» Task item:
Reproduce this listing in full.
---
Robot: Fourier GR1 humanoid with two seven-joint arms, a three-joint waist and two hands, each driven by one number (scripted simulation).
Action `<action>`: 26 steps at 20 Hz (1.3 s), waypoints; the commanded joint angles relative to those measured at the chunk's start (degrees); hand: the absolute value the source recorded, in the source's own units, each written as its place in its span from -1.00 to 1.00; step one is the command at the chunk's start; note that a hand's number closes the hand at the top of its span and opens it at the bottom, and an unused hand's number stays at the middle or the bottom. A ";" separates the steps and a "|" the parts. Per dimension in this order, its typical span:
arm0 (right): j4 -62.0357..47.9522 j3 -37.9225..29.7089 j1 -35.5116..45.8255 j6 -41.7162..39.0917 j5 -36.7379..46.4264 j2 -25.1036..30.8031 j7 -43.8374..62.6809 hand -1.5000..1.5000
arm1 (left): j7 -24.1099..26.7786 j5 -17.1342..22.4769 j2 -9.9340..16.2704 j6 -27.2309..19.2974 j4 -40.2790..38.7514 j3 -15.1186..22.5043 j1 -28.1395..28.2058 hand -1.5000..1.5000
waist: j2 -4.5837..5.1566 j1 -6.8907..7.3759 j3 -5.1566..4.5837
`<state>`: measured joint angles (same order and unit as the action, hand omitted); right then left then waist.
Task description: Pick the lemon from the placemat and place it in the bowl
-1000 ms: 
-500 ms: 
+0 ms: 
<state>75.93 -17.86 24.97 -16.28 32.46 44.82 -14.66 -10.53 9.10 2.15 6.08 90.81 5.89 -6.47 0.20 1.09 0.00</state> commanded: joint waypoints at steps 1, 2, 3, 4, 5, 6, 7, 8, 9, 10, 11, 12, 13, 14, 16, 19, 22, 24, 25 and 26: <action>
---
» Expected answer:
Robot: Fourier GR1 humanoid with two seven-joint arms, a three-joint waist and two hands, each driven by one number (scripted simulation).
Action `<action>`: 26 steps at 20 Hz (1.3 s), waypoints; the commanded joint angles relative to those measured at the chunk's start (degrees); hand: the absolute value the source recorded, in the source's own units, each written as its place in its span from -1.00 to 1.00; step one is the command at the chunk's start; note that a hand's number closes the hand at the top of its span and opens it at the bottom, and an unused hand's number stays at the middle or the bottom. A ";" separates the steps and a "|" the parts. Per dimension in this order, its typical span:
arm0 (right): j4 -62.0357..47.9522 j3 -37.9225..29.7089 j1 -35.5116..45.8255 j6 -41.7162..39.0917 j5 -36.7379..46.4264 j2 -25.1036..30.8031 j7 -43.8374..62.6809 hand -1.5000..1.5000
arm1 (left): j7 -24.1099..26.7786 j5 -17.1342..22.4769 j2 -9.9340..16.2704 j6 -27.2309..19.2974 j4 -40.2790..38.7514 j3 -15.1186..22.5043 j1 -28.1395..28.2058 hand -1.5000..1.5000
waist: j2 -4.5837..5.1566 j1 -6.8907..7.3759 j3 -5.1566..4.5837
`<state>`: measured joint angles (same order and unit as the action, hand omitted); right then left then waist.
Task description: Pick the lemon from the placemat and place it in the bowl
-1000 ms: 
-500 ms: 
+0 ms: 
<state>75.93 -17.86 24.97 -16.28 32.46 44.82 -14.66 -10.53 9.10 2.15 6.08 90.81 5.89 -6.47 0.20 1.09 0.00</state> commanded: joint waypoints at steps 1, 2, 3, 4, 5, 6, 7, 8, 9, 10, 11, 12, 13, 14, 16, 19, 22, 24, 25 and 26: <action>

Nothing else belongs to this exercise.